• **Assigned task**: When you reach the line containing "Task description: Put", begin copying exactly, and keep going through the last line of the records below, copying nothing before it.

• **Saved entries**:
● ● ● ●

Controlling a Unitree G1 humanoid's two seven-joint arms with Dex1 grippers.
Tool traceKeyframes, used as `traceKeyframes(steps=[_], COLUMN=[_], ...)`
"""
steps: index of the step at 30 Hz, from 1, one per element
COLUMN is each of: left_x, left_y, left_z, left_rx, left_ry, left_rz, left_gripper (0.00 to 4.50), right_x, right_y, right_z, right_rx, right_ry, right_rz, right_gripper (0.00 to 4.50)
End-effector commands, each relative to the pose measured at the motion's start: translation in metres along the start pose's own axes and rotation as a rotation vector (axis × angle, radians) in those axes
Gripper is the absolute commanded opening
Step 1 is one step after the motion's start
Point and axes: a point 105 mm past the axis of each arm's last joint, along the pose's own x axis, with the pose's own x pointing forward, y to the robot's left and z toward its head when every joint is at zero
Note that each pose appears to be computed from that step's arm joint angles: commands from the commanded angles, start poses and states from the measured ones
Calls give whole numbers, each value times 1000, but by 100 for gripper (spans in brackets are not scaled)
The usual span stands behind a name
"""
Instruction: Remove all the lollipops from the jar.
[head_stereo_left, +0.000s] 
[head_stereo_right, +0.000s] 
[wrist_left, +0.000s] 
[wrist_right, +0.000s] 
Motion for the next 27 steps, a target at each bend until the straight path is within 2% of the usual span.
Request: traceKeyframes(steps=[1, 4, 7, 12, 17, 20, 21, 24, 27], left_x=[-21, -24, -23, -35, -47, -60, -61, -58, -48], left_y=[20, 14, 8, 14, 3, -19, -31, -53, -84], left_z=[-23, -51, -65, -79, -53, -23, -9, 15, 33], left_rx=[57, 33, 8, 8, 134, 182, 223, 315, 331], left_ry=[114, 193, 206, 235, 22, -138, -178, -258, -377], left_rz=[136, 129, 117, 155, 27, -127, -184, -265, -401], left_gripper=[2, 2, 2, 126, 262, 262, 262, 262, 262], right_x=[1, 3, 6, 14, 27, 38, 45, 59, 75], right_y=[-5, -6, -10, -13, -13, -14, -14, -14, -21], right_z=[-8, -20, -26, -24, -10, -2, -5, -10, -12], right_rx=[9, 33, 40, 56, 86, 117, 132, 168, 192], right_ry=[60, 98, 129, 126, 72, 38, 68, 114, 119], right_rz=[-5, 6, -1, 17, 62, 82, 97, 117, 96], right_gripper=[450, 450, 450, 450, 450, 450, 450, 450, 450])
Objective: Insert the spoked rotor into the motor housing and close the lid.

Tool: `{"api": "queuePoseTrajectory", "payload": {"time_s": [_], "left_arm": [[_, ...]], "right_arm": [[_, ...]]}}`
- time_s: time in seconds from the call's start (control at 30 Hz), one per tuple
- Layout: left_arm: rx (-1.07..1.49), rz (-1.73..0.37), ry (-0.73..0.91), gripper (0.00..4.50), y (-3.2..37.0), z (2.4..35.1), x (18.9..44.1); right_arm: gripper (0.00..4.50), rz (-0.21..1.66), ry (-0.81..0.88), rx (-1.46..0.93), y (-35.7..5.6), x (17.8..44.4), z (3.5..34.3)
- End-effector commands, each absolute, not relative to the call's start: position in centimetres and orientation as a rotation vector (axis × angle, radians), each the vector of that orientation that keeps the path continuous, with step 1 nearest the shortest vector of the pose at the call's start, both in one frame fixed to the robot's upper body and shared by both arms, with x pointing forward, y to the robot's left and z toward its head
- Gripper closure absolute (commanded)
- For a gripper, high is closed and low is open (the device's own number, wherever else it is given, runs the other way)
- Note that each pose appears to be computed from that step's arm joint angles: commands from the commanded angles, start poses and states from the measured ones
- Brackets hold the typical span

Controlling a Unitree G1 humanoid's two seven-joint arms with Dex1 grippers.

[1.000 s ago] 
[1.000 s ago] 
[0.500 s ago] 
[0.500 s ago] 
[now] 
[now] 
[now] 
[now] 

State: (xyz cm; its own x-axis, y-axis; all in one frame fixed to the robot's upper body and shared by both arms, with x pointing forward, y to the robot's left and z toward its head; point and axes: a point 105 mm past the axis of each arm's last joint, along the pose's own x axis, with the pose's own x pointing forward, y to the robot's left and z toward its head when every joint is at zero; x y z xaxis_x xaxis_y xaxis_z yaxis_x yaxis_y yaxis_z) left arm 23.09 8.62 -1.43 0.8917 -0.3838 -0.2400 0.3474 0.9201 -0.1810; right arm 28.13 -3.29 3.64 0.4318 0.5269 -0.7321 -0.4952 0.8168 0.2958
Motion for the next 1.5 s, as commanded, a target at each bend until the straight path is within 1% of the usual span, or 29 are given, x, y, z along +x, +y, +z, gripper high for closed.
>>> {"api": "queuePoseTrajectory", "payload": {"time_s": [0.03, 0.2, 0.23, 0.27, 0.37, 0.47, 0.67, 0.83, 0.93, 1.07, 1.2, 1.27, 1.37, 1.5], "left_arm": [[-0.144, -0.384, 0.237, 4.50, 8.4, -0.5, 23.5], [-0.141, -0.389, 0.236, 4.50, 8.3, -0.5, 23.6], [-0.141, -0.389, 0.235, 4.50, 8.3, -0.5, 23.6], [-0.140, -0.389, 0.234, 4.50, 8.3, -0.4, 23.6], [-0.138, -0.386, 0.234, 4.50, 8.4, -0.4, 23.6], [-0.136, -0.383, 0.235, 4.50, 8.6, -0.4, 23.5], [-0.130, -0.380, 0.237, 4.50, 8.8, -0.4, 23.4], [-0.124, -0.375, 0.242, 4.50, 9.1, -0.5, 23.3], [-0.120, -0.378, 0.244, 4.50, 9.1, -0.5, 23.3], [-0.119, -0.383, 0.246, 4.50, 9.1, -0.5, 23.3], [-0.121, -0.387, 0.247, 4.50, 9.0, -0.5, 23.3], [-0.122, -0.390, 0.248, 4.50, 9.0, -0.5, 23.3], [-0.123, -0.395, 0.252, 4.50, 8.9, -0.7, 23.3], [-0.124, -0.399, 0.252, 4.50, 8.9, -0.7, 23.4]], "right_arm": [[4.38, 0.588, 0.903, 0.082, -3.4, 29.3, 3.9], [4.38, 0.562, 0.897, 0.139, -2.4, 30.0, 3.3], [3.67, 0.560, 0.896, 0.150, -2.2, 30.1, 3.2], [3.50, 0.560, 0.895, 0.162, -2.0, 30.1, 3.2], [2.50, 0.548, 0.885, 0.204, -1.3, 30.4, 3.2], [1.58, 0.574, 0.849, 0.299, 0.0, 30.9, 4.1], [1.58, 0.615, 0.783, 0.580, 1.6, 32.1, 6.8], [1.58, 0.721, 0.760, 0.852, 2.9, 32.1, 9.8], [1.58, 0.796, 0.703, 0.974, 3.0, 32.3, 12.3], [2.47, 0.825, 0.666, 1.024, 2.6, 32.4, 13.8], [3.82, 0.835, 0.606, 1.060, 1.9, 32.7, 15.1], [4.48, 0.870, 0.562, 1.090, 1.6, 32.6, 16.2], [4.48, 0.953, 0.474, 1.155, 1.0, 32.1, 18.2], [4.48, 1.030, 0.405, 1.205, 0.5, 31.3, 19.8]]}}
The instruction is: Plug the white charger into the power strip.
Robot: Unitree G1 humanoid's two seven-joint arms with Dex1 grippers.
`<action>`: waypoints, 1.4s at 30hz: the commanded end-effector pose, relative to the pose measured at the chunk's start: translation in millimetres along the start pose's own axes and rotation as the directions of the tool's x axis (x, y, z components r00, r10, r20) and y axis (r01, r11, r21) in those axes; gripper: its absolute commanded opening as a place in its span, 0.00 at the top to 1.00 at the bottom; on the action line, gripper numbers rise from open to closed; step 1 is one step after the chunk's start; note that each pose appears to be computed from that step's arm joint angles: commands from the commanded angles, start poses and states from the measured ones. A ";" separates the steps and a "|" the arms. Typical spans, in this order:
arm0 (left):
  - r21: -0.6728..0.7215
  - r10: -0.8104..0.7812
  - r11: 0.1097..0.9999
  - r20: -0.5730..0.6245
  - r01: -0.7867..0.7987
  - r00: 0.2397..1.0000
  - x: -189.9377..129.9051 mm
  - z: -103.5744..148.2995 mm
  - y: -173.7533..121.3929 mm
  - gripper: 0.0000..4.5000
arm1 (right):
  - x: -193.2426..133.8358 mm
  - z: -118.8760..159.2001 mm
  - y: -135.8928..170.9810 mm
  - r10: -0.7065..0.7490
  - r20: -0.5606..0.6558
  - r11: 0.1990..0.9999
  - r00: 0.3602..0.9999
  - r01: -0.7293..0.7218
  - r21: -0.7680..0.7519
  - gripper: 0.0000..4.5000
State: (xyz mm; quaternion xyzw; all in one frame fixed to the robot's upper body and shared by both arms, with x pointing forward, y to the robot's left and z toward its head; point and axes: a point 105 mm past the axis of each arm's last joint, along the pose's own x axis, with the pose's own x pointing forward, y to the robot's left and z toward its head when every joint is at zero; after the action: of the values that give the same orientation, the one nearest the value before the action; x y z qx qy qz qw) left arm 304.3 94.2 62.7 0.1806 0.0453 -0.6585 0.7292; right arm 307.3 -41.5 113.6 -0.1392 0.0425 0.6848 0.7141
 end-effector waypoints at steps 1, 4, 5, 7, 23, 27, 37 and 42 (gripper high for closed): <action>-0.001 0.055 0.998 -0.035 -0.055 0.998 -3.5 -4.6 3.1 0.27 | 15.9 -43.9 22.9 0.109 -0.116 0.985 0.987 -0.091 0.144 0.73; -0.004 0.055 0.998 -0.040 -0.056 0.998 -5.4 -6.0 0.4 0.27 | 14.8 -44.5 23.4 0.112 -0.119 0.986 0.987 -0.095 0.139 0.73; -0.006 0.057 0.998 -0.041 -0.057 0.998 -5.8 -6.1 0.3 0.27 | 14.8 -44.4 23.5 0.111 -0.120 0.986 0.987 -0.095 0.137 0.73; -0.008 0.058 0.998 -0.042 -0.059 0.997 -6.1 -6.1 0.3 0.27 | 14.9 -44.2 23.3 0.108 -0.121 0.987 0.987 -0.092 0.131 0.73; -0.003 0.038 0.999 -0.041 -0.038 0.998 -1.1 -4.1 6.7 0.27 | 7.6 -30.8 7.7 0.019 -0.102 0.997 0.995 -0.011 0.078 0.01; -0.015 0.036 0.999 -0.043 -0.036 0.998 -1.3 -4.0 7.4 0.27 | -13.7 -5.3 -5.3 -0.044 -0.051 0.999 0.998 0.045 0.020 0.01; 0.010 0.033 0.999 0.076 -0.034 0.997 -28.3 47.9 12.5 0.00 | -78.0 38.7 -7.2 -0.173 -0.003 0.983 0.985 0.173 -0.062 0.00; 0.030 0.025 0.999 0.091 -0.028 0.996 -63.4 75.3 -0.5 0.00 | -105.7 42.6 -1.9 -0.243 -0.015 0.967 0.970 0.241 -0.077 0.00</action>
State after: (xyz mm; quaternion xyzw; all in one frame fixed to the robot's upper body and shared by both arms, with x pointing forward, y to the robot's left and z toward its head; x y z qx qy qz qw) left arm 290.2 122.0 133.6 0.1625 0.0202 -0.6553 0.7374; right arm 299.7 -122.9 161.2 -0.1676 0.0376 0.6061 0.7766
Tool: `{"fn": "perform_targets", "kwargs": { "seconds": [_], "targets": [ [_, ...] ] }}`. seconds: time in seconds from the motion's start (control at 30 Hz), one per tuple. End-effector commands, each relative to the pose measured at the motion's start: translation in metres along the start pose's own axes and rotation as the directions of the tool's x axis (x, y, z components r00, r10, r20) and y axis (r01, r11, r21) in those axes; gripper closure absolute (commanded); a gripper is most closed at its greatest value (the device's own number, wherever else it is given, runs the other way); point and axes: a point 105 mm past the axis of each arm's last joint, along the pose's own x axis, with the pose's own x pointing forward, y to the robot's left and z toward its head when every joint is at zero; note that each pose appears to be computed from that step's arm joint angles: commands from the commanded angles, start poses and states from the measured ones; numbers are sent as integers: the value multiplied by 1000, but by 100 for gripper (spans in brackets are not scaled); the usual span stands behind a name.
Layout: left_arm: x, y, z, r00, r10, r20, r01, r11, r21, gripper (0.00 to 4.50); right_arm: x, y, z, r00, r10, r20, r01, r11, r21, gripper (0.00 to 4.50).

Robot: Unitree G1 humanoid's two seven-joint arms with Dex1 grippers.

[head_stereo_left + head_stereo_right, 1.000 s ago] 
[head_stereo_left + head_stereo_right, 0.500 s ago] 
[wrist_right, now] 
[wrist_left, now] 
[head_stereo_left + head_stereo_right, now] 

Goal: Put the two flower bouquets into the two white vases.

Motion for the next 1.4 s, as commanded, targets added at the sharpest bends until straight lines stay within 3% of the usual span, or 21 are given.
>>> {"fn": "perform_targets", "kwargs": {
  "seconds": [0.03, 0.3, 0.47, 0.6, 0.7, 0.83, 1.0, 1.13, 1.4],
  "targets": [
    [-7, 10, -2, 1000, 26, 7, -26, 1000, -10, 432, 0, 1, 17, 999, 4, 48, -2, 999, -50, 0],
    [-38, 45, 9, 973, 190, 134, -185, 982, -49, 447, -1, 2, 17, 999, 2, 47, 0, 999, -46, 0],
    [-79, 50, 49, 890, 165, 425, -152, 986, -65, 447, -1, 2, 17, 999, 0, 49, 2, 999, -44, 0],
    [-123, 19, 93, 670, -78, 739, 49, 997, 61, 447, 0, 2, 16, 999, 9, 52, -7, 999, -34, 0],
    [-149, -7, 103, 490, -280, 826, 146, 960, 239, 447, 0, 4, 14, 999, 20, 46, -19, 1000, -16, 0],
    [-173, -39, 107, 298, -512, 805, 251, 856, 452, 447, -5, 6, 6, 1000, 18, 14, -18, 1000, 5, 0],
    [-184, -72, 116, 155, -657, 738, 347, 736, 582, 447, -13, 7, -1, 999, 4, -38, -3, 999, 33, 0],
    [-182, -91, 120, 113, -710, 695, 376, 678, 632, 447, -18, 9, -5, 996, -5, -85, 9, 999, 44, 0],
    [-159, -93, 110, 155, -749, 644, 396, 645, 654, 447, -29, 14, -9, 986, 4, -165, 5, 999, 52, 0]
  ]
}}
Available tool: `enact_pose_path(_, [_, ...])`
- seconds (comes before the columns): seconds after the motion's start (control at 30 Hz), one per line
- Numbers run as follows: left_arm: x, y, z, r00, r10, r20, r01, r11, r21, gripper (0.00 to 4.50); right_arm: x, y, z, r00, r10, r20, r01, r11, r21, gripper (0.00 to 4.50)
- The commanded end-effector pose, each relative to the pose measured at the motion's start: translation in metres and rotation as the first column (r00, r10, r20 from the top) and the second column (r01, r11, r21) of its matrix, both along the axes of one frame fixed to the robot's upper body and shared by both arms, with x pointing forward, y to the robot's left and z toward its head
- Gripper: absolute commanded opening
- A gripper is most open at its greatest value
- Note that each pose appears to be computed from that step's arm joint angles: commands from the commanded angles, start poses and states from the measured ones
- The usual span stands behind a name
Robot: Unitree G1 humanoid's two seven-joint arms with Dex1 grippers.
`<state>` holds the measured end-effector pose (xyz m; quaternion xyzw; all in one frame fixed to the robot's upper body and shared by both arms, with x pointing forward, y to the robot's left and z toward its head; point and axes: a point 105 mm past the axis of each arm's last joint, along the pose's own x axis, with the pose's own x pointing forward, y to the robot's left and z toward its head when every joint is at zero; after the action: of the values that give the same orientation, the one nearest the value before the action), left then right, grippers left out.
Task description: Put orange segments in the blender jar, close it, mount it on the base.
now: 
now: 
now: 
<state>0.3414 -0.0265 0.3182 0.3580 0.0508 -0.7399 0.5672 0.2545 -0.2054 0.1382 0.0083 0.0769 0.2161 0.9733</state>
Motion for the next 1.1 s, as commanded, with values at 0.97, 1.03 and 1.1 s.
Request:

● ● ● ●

• **Written answer**:
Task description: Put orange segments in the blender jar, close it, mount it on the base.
now: 
now: 
now: 
<state>0.3414 -0.0265 0.3182 0.3580 0.0508 -0.7399 0.5672 0.2545 -0.2054 0.1382 0.0083 0.0769 0.2161 0.9733</state>
Motion for the next 1.1 s, as commanded, with values at 0.97, 1.03 and 1.1 s.
Request:

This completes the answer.